Il nome latino del Cantico deriva dalle prime parola della corrispondente traduzione.
Contesto e significato generale
Il vecchio Simeone, che aveva ricevuto dallo Spirito la promessa di sopravvivere fino alla venuta del Messia, mosso dallo stesso Spirito entra nel Tempio, prende tra le braccia il Bambino Gesù e loda Dio; chiede quindi congedo a Dio perché ha potuto vedere il Cristo esprimendo la sua gioia (Lc 2,29-30 ) e predicendo la gloria del Salvatore (Lc 2,31-32 ).
I motivi della visione della salvezza, dell'orizzonte che si estende a tutti i popoli, della luce per i pagani e della gloria d'Israele ricordano vari passi del Deuteroisaia: Is 40,5; 42,6; 46,13; 49,6; 52,9-10 .[1] Vi è qui un ampliamento della prospettiva presente nell'annuncio ai pastori (Lc 2,8-14 ), nella quale il Messia era per "tutto il popolo" [d'Israele] (Lc 2,10 ); il Nunc dimittis estende la salvezza a "tutti i popoli". In tale senso il Cantico può essere accostato al racconto dei Magi (Mt 2,1-12 ).

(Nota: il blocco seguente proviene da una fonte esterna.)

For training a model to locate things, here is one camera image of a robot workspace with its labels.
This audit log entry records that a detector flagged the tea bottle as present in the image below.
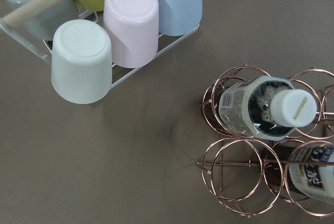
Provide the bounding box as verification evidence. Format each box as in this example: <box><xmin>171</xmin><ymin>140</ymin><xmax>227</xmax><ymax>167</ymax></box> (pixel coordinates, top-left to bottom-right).
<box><xmin>214</xmin><ymin>76</ymin><xmax>317</xmax><ymax>141</ymax></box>
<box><xmin>273</xmin><ymin>143</ymin><xmax>333</xmax><ymax>205</ymax></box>

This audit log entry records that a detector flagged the tea bottle front middle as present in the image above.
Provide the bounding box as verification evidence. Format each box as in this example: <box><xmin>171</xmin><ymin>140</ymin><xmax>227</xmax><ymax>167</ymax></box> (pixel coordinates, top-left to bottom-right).
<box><xmin>214</xmin><ymin>76</ymin><xmax>317</xmax><ymax>141</ymax></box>

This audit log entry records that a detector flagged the copper wire bottle basket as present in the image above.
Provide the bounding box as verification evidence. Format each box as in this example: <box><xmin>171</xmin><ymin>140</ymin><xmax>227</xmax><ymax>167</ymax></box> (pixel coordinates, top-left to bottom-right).
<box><xmin>197</xmin><ymin>65</ymin><xmax>333</xmax><ymax>218</ymax></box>

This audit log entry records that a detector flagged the tea bottle far left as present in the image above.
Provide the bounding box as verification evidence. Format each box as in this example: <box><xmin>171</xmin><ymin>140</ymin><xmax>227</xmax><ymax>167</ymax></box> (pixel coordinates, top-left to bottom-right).
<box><xmin>273</xmin><ymin>143</ymin><xmax>333</xmax><ymax>205</ymax></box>

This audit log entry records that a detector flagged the white cup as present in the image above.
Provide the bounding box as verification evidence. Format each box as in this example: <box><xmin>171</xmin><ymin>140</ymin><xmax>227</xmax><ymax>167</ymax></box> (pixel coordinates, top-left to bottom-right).
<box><xmin>51</xmin><ymin>19</ymin><xmax>112</xmax><ymax>104</ymax></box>

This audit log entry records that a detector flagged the pink cup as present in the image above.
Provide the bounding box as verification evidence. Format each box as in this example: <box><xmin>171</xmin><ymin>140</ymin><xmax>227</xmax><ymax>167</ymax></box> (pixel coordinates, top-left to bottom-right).
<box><xmin>103</xmin><ymin>0</ymin><xmax>159</xmax><ymax>68</ymax></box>

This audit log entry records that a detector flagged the blue cup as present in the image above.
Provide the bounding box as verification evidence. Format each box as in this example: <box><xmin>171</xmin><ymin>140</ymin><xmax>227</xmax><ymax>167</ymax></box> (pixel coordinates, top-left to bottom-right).
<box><xmin>158</xmin><ymin>0</ymin><xmax>202</xmax><ymax>36</ymax></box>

Al Cantico segue un oracolo dello stesso Simeone che annuncia che il Bambino diverrà "segno di contraddizione" all'interno del popolo (2,34-35).
Il cantico sembra provenire dall'ambiente giudeocristiano; qualche esegeta lo considera un'inserzione redazionale di Luca per sottolineare il tema della salvezza universale (cfr. At 28,28 ); e in effetti si può notare che il v. 27 si potrebbe congiungere bene con il v. 34.
Spiegazione dettagliata
Il v. 28 connota il cantico di Simeone come una benedizione (cfr. ad es. Sal 144,1 ; Lc 1,68 ; Ef 1,3 ) che egli rivolge a Dio, secondo l'usanza ebraica (Tb 14,15 ; Dn 13,60 ).
Le parole di Simeone con cui egli si dice disponibile a morire (v. 29) si ispirano a Gen 46,30 e a Tb 3,6 . Tuttavia non va dimenticato completamente l'uso originario dell'espressione "lasciar andare" in riferimento alla liberazione degli schiavi.
Il termine con cui Simeone chiama Dio, comunemente tradotto con "Signore", è in greco Δέσποτα, Déspota, "padrone"; si può dire che nell'Antico Testamento YHWH è Signore (Kyrios) perché è tôn pantôn Despótes, "padrone di tutte le cose" (Gb 5,8 secondo la LXX); in Gen 15,2 Déspota Kýrie traduce l'ebraico ´adonai YHWH; l'uomo pio del Siracide chiama Dio "padrone della mia vita" (23,1); nel Nuovo Testamento Dio è chiamato Despótes in At 4,24 e in Ap 6,10 .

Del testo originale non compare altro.